Great virtue of cops: Fidelity
Officers prize fidelity among their membership. They are a blue brotherhood. They are a unique cadre of professionals distinct from all others. They are citizens, generally conservative politically, but they are above the citizen. Police officers are a brotherhood in arms, maintaining peace, maintaining public order, maintaining fear of the law, creating holy fear of members of the people and not taking easily to disrespect or challenges to their authority.
They keep to themselves, are a confraternity of honor and integrity, and hold high in their minds the pre-eminence of the state. To the 400-plus sworn officers in Chattanooga, if state statute is not enforced, society (as represented by the gray eminences of the state) would collapse in anarchy, confusion, disorder and mayhem.
Their faithful regard of fellow officers, protectiveness, overlooking the sins of their own is arguably required in biblical wisdom passages. A cop shares a unique calling to shield comrades. This honor is seen repeatedly in national reporting of cops’ lying after a car-chase or traffic-stop citizen execution or after a cop gets caught drunk on the job and is quietly escorted away.
Cops abandon a colleague only when they determine he can’t be saved. But until they are convinced his case is hopeless and the man is a fool, they will protect him and lie for him. Police honor, as it were, a biblical rule: “The discretion of a man makes him slow to anger, And his glory is to overlook a transgression,” Proverbs 19:11.
‘Smooth things over’
If Mr. Pinkston opens a criminal investigation against Officer Campbell, he will have to determine if the followup “visit” was harassment or officers’ covering their tails.
Mr. Melvin says that the confrontation may have been a type of self-protective we-protect-our-own reconnaissance of him.

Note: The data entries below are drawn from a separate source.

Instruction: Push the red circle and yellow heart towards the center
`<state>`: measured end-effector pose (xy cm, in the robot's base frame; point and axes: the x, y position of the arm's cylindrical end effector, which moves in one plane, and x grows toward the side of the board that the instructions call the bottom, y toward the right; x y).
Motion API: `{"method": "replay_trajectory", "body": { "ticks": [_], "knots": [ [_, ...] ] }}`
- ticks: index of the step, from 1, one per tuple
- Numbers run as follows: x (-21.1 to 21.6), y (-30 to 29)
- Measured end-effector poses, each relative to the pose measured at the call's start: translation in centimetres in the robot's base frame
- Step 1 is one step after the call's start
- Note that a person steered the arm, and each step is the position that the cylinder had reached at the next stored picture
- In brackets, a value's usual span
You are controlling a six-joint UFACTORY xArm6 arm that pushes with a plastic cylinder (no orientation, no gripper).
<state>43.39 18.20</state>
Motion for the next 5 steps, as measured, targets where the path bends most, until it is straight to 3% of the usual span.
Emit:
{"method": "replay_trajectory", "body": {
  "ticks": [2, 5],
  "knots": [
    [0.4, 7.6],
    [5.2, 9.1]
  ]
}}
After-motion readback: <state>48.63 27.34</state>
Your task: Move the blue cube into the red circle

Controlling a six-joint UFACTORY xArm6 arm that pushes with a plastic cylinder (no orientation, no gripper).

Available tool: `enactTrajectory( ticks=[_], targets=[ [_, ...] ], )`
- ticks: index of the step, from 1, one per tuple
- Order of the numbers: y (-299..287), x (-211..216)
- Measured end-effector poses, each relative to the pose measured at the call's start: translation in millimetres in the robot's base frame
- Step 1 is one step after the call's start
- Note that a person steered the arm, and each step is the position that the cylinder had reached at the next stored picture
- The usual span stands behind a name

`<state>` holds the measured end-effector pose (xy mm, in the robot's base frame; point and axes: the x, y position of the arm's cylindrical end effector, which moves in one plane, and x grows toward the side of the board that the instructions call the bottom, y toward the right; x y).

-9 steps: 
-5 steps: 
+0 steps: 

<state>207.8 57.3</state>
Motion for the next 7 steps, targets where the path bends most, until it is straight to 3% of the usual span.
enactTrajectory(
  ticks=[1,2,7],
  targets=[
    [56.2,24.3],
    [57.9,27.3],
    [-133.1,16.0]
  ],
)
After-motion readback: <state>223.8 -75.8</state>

“They wanted to know what my mindset was. What was going to happen? Was I going to pursue them? I think he knew that I know he committed a crime, and he just wanted to see if I was angry, or was I going to let it go, or what? They wanted to see where my head was at, they wanted to smooth things over.”
Mr. Melvin said initially the encounter was threatening. But after the interview with Mr. Pinkston he says it probably was not intended to be one. “They saw me as a threat to them, and they wanted to be comfortable, because they have to go home later that night, you know, and they wanted to sleep. They want to make sure everything was going to be OK with them.”